As the United States and its Western allies ramp up development in Afghanistan ahead of a planned military withdrawal, a significant proportion of the money spent is going to the very organisation they are here to defeat.

Much of the construction work is being done in the south and east, the areas worst-hit by the fighting, many of which are controlled by the Taliban.

Even Nato, encouraged by the United States, is undertaking more and more development work alongside its anti-Taliban operations, banking on a combination of the two to bring peace to the volatile region.

Several entrepreneurs, some with family or tribal links to the insurgents, revealed two documents: their contract with Nato or one of its sub-contractors, and a letter signed by the Taliban leadership authorising the project.

The strategy does not always work -- one of Rahim’s competitors, Shahir, tried to cut a deal with the Taliban in another part of southern Afghanistan and was rejected on the basis that the area was strategically too important.

He went ahead with the road-building project anyway, but had to give up after three months.

“The Taliban planted bombs all around the road and sometimes attacked us directly,” said Shahir. “I lost 25 men and $4m.”

The Taliban on Monday claimed responsibility for an attack that saw three suicide bombers ram an explosives-laden truck into a construction depot in the east of the country, killing 24 workers and wounding 59 others.

Officially, the Taliban still oppose any project funded by what they term foreign “invaders”.

But unofficially, local businessmen say the insurgents are prepared to turn a blind eye to those that are supported by the local population, usually for a fee of around 10 percent of the project cost.
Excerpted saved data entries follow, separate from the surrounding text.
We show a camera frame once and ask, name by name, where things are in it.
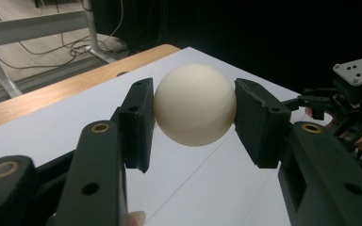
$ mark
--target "white table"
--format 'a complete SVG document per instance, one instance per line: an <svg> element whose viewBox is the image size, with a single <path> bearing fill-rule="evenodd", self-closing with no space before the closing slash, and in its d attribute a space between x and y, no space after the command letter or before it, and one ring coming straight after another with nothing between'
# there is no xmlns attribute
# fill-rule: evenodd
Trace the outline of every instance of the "white table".
<svg viewBox="0 0 362 226"><path fill-rule="evenodd" d="M189 63L210 65L233 85L237 78L256 81L280 101L298 95L186 48L0 125L0 157L27 155L39 166L72 151L83 127L108 120L132 83L153 77L156 88L169 71ZM302 109L292 113L292 122L307 119ZM127 170L129 211L145 211L148 226L289 225L277 172L252 163L234 126L218 141L199 148L172 142L156 126L149 170Z"/></svg>

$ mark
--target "table surface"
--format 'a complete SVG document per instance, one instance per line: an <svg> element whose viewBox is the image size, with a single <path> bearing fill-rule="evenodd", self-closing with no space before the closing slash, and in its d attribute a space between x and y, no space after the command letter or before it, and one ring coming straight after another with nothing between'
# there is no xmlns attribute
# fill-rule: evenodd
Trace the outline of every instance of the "table surface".
<svg viewBox="0 0 362 226"><path fill-rule="evenodd" d="M177 51L179 49L172 45L160 45L51 86L4 101L0 103L0 124L18 119L85 89L104 83L118 76L118 74L131 72Z"/></svg>
<svg viewBox="0 0 362 226"><path fill-rule="evenodd" d="M108 120L130 86L153 77L154 87L171 70L203 63L225 74L256 81L280 101L298 94L193 48L162 45L0 104L0 157L22 154L39 166L73 150L82 128ZM128 74L116 77L122 72ZM301 121L303 110L291 121ZM289 225L277 169L258 169L235 128L216 142L186 147L155 127L146 173L127 170L129 211L143 210L146 225Z"/></svg>

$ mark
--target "wooden table edge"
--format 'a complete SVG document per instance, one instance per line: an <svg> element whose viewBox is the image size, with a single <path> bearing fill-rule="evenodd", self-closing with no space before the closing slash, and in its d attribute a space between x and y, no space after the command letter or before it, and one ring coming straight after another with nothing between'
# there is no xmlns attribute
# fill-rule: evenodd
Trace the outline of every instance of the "wooden table edge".
<svg viewBox="0 0 362 226"><path fill-rule="evenodd" d="M159 45L89 72L81 73L50 86L4 101L0 103L0 125L104 83L121 73L136 70L179 50L169 44Z"/></svg>

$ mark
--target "black plastic part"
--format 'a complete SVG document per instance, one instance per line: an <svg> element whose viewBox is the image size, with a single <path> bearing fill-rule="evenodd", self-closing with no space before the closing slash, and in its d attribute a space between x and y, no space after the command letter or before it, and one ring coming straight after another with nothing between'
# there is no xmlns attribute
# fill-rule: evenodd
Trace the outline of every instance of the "black plastic part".
<svg viewBox="0 0 362 226"><path fill-rule="evenodd" d="M337 89L335 88L304 89L305 96L331 97L335 94L337 94Z"/></svg>
<svg viewBox="0 0 362 226"><path fill-rule="evenodd" d="M312 117L315 120L324 120L324 112L330 99L321 96L298 96L300 106L309 107L312 109Z"/></svg>
<svg viewBox="0 0 362 226"><path fill-rule="evenodd" d="M337 91L344 97L344 99L352 105L362 103L361 90L362 86L353 87L341 77L333 80L334 86Z"/></svg>
<svg viewBox="0 0 362 226"><path fill-rule="evenodd" d="M54 225L128 225L118 127L96 121L82 131Z"/></svg>
<svg viewBox="0 0 362 226"><path fill-rule="evenodd" d="M56 213L73 155L71 151L37 167L41 185L27 205L21 225L47 225L47 219Z"/></svg>
<svg viewBox="0 0 362 226"><path fill-rule="evenodd" d="M291 111L256 82L238 78L235 84L239 139L259 168L275 169Z"/></svg>
<svg viewBox="0 0 362 226"><path fill-rule="evenodd" d="M295 111L295 110L299 110L299 101L298 99L291 99L291 100L287 100L282 102L282 104L284 106L286 106L290 111Z"/></svg>
<svg viewBox="0 0 362 226"><path fill-rule="evenodd" d="M325 127L293 124L288 148L298 171L279 171L292 225L362 226L362 168Z"/></svg>
<svg viewBox="0 0 362 226"><path fill-rule="evenodd" d="M122 149L128 169L149 169L152 137L155 128L153 78L134 83L112 121L117 121L122 133Z"/></svg>
<svg viewBox="0 0 362 226"><path fill-rule="evenodd" d="M21 155L0 158L0 225L19 225L39 181L34 164Z"/></svg>

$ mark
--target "white ball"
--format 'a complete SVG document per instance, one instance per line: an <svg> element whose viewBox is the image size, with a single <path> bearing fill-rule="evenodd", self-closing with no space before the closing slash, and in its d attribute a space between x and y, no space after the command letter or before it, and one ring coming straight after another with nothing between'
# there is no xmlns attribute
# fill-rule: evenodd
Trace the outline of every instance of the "white ball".
<svg viewBox="0 0 362 226"><path fill-rule="evenodd" d="M228 131L237 98L222 73L204 64L189 64L169 72L158 84L154 112L169 138L187 146L204 146Z"/></svg>
Thomas Ruttig of the Afghan Analysts Network, a Kabul think tank, believes Western aid money is now one of the insurgents’ main sources of income.
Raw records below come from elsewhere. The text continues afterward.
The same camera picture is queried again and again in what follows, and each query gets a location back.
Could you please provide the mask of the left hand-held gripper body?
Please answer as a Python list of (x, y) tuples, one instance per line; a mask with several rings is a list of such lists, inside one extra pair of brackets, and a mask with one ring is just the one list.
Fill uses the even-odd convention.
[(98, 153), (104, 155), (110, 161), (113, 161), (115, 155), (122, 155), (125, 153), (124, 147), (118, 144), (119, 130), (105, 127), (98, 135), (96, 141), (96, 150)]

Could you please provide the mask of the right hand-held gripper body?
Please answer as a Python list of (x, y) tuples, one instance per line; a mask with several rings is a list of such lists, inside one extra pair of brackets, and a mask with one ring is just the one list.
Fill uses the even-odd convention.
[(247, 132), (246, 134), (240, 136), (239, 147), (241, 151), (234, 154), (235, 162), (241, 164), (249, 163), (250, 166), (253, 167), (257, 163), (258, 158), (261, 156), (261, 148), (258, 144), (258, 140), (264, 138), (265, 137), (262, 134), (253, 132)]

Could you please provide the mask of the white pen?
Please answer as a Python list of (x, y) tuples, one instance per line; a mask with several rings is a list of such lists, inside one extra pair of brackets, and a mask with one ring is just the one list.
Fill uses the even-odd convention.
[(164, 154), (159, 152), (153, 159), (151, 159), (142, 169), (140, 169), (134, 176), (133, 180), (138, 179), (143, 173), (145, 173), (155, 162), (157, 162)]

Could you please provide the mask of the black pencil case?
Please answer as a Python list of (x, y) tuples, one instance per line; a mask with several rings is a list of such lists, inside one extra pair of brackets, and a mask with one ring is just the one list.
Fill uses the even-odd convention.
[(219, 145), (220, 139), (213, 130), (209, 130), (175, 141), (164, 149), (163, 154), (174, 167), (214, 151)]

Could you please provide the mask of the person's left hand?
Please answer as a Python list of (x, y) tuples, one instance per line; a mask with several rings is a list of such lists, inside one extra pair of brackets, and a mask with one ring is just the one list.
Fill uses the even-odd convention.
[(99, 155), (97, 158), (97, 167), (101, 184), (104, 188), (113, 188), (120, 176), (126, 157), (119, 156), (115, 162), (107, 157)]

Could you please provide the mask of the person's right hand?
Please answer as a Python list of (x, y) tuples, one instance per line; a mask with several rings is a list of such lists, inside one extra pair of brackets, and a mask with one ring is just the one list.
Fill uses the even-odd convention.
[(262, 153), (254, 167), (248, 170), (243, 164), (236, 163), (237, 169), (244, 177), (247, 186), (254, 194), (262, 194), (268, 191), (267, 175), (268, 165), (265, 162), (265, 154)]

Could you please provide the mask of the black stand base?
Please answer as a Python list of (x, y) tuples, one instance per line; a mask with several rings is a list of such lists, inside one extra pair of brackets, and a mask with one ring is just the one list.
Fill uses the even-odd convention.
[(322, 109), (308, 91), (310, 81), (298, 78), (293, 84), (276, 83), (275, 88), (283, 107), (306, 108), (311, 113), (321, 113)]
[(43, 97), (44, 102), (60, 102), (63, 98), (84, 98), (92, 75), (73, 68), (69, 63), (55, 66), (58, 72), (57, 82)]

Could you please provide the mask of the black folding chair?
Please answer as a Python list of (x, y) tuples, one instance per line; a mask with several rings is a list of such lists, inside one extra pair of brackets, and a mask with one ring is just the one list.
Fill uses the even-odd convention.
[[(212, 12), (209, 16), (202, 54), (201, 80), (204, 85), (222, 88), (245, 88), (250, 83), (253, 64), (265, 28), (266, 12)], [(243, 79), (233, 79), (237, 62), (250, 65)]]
“The Taliban have changed their behaviour vis-a-vis the reconstruction,” he told. “Their overall policy now is to present themselves as a parallel government that is good to people.”

The result, says Rahim, is an acceptance of small building projects for things like schools and clinics, but a rejection of asphalt roads, which could be used by foreign troops with their armoured vehicles. Arnold Fields, who until recently oversaw US reconstruction efforts in Afghanistan, said in October that the US government was unable to determine exactly how nearly $18bn paid to almost 7,000 mostly private contractors between 2007 and 2009 had been spent.

A spokesman for the Nato-led International Security Assistance Force told its rules “make it clear that our contracting funds should be spent with contractors who work for the best interest of the Afghan people”.

But Afghanistan’s Western-backed government is more pragmatic. “Companies paying the Taliban is not a problem for us,” Ahmad Shah Wahid, deputy minister for public works, told. “The main thing is to get the job done.”

Analyst Ruttig despairs of the situation. “The militarisation and privatisation of aid prevent the development of Afghan institutions,” he said.